None of these are skills you can read off a CV. They are not skills that a 14-hour Udemy course teaches. They are not even skills that an OSCP necessarily teaches, since OSCP is offensively-shaped and supply-chain detection is a defensive problem. They are skills that come from doing the work, in a real environment, against real data, repeatedly, and ideally with someone senior in the room calling out where the gaps are.

So how should you hire for this?

If the credential layer of cyber hiring is increasingly noisy, the answer is not to invent a new credential to layer on top.
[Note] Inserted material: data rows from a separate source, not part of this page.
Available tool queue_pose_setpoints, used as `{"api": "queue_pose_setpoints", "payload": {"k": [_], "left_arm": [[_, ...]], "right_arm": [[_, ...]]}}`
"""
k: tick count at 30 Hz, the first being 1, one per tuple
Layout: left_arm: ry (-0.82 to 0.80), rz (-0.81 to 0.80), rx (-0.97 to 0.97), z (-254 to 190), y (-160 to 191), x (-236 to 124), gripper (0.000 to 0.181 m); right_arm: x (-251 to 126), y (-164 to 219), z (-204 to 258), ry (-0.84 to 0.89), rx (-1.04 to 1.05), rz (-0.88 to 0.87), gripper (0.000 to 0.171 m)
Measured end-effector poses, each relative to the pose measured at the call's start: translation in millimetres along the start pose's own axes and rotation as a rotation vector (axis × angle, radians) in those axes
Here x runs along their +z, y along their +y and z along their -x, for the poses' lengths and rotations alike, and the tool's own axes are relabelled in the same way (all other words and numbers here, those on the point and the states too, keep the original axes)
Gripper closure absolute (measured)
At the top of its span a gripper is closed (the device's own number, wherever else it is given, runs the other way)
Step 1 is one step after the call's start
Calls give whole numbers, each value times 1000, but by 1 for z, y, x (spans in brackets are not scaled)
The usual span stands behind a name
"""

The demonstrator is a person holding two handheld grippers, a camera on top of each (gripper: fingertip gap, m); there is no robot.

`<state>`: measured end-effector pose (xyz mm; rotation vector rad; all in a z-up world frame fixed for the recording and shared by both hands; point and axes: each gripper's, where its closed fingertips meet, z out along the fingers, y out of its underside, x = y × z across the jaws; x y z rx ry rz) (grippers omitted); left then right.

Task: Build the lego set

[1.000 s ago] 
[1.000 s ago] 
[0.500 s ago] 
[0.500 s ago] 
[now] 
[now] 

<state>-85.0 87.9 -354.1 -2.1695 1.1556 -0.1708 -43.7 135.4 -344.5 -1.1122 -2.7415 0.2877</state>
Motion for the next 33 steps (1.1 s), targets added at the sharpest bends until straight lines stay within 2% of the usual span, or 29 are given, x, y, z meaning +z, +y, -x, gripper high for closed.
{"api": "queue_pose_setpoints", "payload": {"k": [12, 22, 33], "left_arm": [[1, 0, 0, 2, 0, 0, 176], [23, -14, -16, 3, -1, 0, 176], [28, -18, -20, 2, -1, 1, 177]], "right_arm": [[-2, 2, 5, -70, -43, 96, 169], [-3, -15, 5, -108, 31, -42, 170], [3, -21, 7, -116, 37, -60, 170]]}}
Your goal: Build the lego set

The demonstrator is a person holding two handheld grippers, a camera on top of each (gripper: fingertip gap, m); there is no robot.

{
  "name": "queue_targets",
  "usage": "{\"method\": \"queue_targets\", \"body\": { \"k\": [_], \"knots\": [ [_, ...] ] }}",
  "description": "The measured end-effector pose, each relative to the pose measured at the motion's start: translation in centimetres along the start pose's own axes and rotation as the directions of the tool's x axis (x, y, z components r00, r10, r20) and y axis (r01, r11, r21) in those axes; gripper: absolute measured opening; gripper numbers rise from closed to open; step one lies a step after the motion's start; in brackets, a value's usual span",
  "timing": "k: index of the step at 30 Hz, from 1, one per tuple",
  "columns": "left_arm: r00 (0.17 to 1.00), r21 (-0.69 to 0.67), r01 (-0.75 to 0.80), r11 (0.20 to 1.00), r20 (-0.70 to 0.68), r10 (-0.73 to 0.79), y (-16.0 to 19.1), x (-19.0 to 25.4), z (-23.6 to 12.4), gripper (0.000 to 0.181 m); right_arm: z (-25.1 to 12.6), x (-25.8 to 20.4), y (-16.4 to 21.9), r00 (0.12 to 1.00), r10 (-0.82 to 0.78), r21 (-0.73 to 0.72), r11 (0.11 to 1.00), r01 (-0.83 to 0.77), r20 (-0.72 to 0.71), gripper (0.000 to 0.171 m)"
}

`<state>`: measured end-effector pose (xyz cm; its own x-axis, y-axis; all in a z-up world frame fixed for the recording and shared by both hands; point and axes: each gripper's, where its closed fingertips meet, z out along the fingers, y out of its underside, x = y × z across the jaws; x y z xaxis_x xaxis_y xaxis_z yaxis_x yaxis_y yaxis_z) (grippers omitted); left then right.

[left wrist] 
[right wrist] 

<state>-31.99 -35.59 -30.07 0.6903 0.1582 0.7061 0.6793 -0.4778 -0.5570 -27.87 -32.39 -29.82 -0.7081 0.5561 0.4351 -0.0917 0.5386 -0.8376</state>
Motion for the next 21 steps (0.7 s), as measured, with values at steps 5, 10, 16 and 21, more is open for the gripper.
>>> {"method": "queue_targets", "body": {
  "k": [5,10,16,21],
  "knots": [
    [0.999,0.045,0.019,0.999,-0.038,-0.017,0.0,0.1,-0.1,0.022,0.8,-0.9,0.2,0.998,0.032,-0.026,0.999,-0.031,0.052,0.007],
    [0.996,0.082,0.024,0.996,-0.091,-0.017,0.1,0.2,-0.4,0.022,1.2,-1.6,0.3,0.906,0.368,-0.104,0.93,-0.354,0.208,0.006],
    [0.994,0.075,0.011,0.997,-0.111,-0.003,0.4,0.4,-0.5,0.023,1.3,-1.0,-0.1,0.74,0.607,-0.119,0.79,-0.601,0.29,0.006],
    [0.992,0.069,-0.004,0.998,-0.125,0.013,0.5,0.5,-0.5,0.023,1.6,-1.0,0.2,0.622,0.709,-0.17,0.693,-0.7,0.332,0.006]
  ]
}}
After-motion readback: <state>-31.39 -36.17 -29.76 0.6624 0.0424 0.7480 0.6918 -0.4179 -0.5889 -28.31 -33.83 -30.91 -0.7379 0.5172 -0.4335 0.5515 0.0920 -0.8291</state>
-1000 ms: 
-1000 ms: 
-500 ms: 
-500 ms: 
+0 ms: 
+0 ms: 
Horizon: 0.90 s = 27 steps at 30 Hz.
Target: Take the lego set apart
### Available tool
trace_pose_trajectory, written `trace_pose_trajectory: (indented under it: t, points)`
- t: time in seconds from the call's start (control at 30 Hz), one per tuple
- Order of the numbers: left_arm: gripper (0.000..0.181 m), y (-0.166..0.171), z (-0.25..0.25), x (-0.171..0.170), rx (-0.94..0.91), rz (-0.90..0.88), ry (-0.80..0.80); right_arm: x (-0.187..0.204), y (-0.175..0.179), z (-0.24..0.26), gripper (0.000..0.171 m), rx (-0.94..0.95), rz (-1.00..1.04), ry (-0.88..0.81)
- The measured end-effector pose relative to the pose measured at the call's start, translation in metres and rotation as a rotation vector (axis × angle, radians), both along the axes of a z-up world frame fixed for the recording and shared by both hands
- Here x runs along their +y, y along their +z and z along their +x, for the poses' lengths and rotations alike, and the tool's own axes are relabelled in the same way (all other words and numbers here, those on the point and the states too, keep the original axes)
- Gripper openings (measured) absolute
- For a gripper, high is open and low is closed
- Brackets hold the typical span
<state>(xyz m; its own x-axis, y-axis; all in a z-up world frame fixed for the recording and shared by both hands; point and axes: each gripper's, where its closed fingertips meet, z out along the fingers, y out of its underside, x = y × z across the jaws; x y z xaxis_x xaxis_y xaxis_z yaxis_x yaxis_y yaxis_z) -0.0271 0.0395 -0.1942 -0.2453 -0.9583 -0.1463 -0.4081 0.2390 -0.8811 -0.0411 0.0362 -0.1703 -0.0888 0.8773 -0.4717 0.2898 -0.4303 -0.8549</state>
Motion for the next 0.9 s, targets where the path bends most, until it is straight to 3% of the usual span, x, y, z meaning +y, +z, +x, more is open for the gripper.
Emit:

The answer is to stop reading CVs as the primary signal and start putting candidates in front of the actual work.

It looks something like this. Give the candidate a real cloud audit log with an anomaly buried in it. Ten minutes. “Is anything off here?”

Give them a SaaS connection map with a stale OAuth token granted three years ago to a vendor that no longer exists. “What would you look at first?”

Give them a CRM data export pattern that does not quite fit the usual rhythm. “Is this normal?”

What you find very quickly is that the certified candidate who looks great on paper sometimes cannot do these things, and the career-changer who has been quietly working on real problems for two years sometimes can. That is the conversation worth having. Not which credentials look impressive on the page. Whether the candidate can do the actual job under the actual conditions of the actual role.

CyberHire was built for exactly this - calibrated, hands-on assessments that put candidates in real environments and let the work speak. We have written before about why putting the assessment first cuts six weeks of screening down to days, and about why training platforms and hiring platforms solve different problems.

The Udemy breach is a topical hook for that argument, not a new one. The argument has been there for years.

One honest sentence

A 14-hour Udemy course was never a hiring credential, and it never pretended to be. The breach just reminded the industry, briefly and uncomfortably, why we should care about the difference.

Stop reading CVs. Start reading evidence.